> _TASK OBJECTIVE_: In the listing below, find the line holding "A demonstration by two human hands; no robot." and the line holding "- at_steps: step". Write out those two lines and all lines between, exactly, and nothing more.
^^^^
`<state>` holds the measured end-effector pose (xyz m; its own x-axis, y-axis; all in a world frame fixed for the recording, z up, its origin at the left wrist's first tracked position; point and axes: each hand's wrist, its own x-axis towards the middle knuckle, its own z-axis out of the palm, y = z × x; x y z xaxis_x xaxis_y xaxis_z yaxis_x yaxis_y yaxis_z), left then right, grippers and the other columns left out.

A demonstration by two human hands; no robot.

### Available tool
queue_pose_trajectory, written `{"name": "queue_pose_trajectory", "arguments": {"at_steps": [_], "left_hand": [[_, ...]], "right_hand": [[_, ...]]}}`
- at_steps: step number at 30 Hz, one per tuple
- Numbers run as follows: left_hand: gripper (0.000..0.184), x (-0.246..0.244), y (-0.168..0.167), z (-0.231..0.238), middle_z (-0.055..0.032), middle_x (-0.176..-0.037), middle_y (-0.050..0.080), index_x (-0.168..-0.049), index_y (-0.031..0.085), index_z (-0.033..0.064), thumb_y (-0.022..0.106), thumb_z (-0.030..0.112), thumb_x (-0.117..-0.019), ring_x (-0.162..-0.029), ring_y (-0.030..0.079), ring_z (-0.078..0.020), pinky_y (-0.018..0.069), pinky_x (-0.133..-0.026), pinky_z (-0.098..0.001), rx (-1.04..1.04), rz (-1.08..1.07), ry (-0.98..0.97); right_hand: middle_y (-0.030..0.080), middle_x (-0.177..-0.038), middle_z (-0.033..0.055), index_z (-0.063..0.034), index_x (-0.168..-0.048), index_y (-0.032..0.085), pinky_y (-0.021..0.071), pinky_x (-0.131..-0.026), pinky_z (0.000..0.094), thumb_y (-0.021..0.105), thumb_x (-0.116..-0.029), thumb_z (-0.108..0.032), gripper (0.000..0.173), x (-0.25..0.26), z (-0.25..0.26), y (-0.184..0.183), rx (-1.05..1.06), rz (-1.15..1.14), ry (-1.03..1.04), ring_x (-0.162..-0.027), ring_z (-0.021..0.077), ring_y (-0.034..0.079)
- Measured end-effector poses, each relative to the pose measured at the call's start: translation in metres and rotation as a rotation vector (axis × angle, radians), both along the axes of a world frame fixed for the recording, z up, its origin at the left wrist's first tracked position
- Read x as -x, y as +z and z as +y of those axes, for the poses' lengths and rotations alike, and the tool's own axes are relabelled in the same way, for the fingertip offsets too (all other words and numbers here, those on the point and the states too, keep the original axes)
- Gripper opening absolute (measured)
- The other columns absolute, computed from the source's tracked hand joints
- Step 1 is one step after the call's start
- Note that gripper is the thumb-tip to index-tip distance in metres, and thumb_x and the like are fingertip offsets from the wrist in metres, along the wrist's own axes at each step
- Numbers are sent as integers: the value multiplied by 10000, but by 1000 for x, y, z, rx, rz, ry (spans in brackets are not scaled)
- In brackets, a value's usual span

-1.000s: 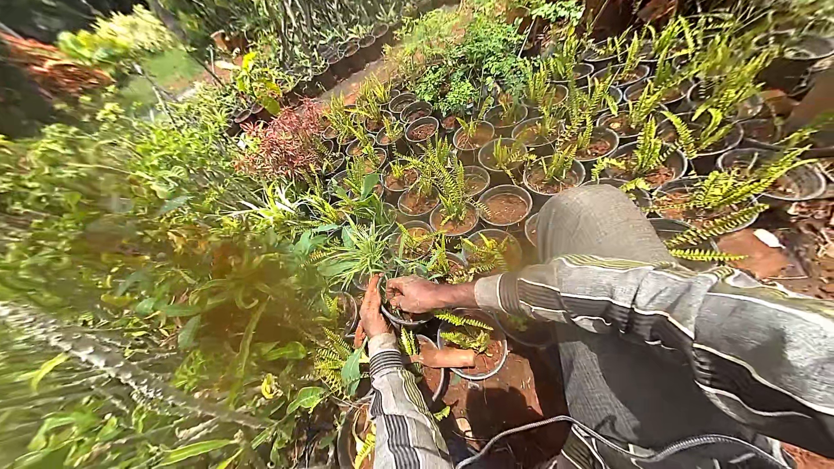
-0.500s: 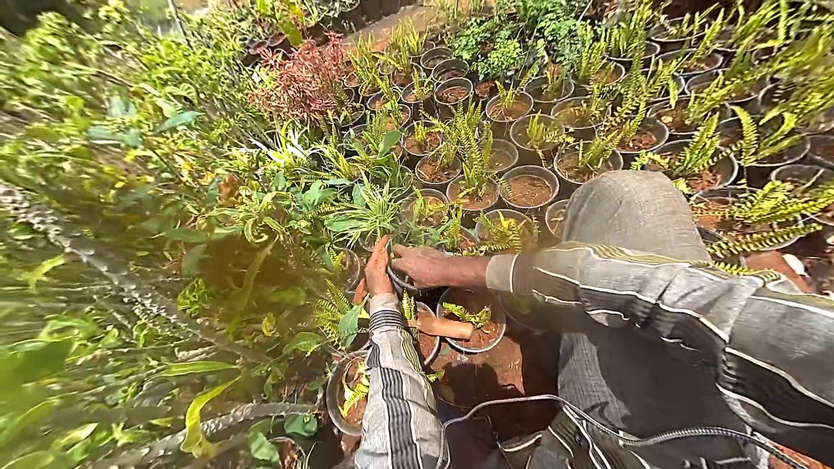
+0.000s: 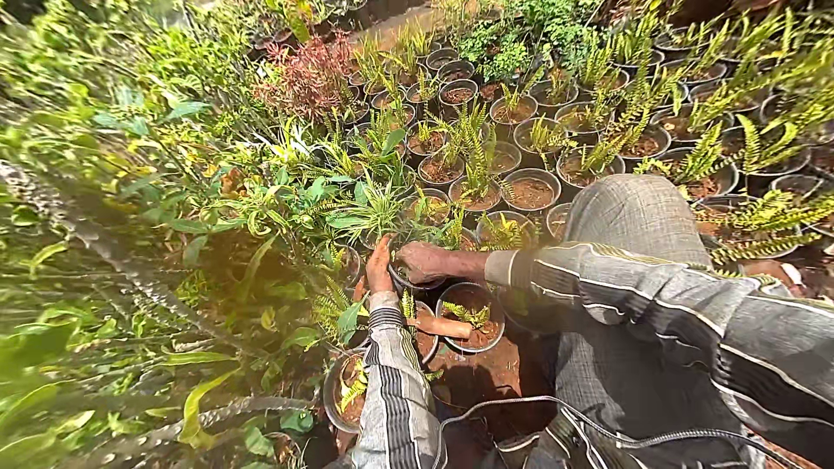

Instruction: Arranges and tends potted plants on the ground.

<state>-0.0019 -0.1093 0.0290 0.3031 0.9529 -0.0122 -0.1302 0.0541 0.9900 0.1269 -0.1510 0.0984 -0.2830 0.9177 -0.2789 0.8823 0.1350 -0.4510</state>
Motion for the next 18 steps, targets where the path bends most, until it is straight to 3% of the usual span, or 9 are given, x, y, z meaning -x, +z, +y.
{"name": "queue_pose_trajectory", "arguments": {"at_steps": [6,10,18], "left_hand": [[434,-2,-2,-2,-166,-1465,563,-1418,540,-43,334,135,-1079,-1341,535,-185,402,-1136,-342,-39,-18,7],[390,-7,-4,-4,-173,-1434,588,-1376,579,-49,420,99,-1052,-1323,546,-182,411,-1120,-338,-99,36,52],[340,-16,5,-18,-200,-1384,626,-1307,626,-90,453,35,-1043,-1305,570,-201,406,-1122,-323,-106,33,212]], "right_hand": [[678,-1035,227,25,-1139,640,515,-846,592,688,-944,-242,334,12,1,-1,16,-127,-25,-1020,408,668],[688,-985,217,12,-1005,684,505,-806,600,631,-985,-250,267,11,1,-5,-19,-213,43,-997,413,670],[694,-983,214,-3,-1016,697,500,-797,617,657,-960,-260,266,13,-3,-4,7,-225,18,-981,419,671]]}}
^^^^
> _WRITTEN ANSWER_:
A demonstration by two human hands; no robot.

### Available tool
queue_pose_trajectory, written `{"name": "queue_pose_trajectory", "arguments": {"at_steps": [_], "left_hand": [[_, ...]], "right_hand": [[_, ...]]}}`
- at_steps: step number at 30 Hz, one per tuple

Apart from this answer, nothing more is required.